Thursday, January 28, 2010

Using R to Plot Universal Scaling Law Curve Automagically

The past two days I was doing some benchmarking of a system that might be used to stub back end systems and I was very interested in generating an USL curve based upon the benchmark data I was producing.

In previous posts I had shown how to use R to generate the kappa and sigma coefficients for use with the USL equation.

I start with the data that I've compiled on the system based upon the number of concurrent threads and the throughput measured:



   1:  p,x

   2:  1,1

   3:  3,2.998108449

   4:  5,4.995428752

   5:  7,6.928278689

   6:  10,7.539249685

   7:  13,11.50488651

   8:  15,11.79476671

   9:  20,15.65936318

  10:  30,13.61349306

  11:  40,16.50567465

  12:  50,14.83716898


The number of threads is represented by "p" and the throughput is represented by "x"

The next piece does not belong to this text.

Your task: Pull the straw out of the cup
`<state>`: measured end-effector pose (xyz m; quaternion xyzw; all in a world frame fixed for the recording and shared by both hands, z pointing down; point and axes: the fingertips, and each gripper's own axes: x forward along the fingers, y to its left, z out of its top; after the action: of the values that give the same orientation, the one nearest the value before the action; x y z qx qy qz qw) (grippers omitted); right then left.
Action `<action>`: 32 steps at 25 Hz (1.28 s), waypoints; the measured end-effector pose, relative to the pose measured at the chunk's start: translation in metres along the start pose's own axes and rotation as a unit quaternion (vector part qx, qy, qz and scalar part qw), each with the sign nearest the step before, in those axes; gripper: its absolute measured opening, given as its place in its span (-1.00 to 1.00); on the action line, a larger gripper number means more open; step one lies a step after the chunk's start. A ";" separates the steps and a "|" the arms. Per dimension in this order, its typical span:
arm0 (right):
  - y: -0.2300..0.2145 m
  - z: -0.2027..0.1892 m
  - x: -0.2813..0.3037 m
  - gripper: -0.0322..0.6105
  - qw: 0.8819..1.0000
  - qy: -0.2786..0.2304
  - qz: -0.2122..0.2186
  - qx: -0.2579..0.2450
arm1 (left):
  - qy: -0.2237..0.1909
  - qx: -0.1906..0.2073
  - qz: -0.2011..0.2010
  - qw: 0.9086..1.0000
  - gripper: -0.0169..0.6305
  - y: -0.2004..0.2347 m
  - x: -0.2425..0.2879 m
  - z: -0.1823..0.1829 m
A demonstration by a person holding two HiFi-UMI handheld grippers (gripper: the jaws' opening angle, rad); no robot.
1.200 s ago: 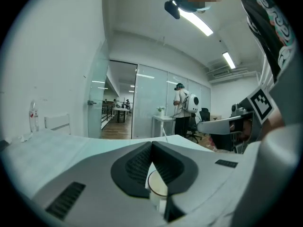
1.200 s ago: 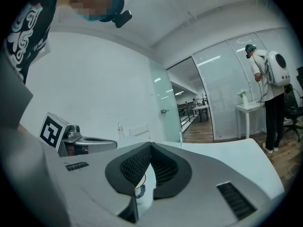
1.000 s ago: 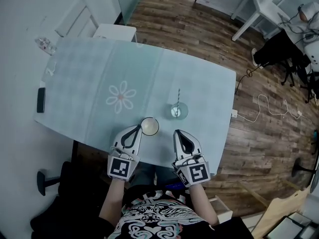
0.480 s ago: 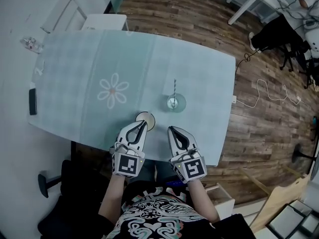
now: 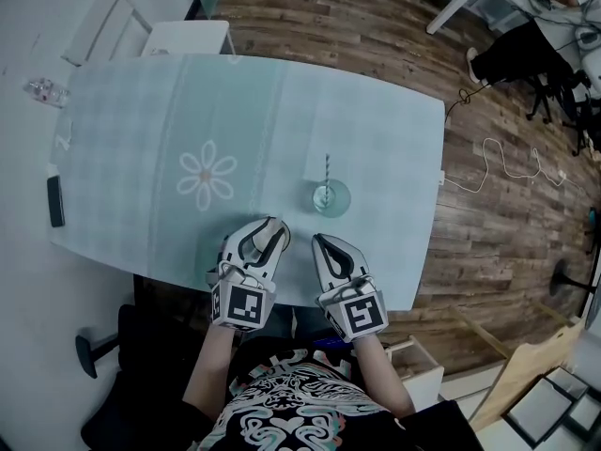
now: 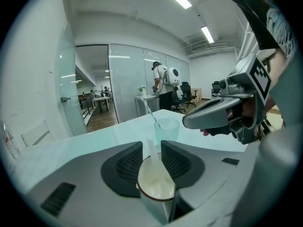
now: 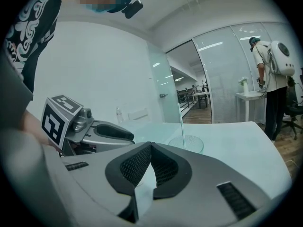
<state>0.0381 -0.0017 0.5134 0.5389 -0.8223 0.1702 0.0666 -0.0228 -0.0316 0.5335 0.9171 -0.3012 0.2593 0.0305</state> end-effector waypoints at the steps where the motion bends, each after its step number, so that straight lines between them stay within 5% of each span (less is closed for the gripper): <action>1: 0.000 0.000 0.002 -0.94 1.000 0.001 0.001 0.000 | 0.005 0.005 -0.003 1.000 -0.50 0.000 0.003 -0.001; 8: -0.005 -0.003 0.010 -0.94 1.000 0.007 -0.001 0.007 | 0.035 0.046 -0.021 0.998 -0.42 -0.006 0.017 -0.008; 32: -0.003 -0.012 0.015 -0.94 0.999 0.022 0.016 0.016 | 0.002 -0.032 -0.053 0.998 -0.41 0.000 0.021 -0.006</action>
<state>0.0336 -0.0113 0.5295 0.5229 -0.8262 0.1962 0.0737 -0.0110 -0.0412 0.5495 0.9300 -0.2601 0.2490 0.0745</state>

I wrote the following R function to automagically create a plot of the data points for the above file and generate the USL curve along the data points and highlight the maximum theoretical point for the USL:



   1:  # Example usage:

   2:  # plotUSL("c:/benchmark/benchmark.csv", "Benchmark data with USL curve")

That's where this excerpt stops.